Your goal
Extract every line of the material that holds the string "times".

Provided material

*** Block opens ***

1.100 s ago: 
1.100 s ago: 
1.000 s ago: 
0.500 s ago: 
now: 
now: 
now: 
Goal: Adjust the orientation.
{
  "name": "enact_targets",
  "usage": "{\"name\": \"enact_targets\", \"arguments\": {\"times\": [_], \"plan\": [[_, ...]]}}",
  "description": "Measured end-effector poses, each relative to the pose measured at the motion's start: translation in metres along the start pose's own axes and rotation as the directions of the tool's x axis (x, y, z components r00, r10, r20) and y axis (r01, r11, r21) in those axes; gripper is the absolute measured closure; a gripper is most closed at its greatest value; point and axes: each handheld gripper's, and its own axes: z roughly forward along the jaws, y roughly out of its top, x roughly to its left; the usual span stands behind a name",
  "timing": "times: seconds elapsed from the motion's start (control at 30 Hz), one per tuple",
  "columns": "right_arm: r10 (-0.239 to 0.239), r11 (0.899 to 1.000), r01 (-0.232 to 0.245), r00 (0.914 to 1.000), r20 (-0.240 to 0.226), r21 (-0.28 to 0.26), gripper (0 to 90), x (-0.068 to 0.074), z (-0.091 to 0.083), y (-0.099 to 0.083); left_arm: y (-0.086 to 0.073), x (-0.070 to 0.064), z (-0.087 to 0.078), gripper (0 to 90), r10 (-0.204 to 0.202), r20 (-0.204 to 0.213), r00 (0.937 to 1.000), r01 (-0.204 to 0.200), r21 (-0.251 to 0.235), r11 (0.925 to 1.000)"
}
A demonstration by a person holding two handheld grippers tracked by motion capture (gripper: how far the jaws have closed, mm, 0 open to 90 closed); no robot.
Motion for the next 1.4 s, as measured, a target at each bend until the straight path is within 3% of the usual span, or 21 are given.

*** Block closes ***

Response area
  "usage": "{\"name\": \"enact_targets\", \"arguments\": {\"times\": [_], \"plan\": [[_, ...]]}}",
  "timing": "times: seconds elapsed from the motion's start (control at 30 Hz), one per tuple",

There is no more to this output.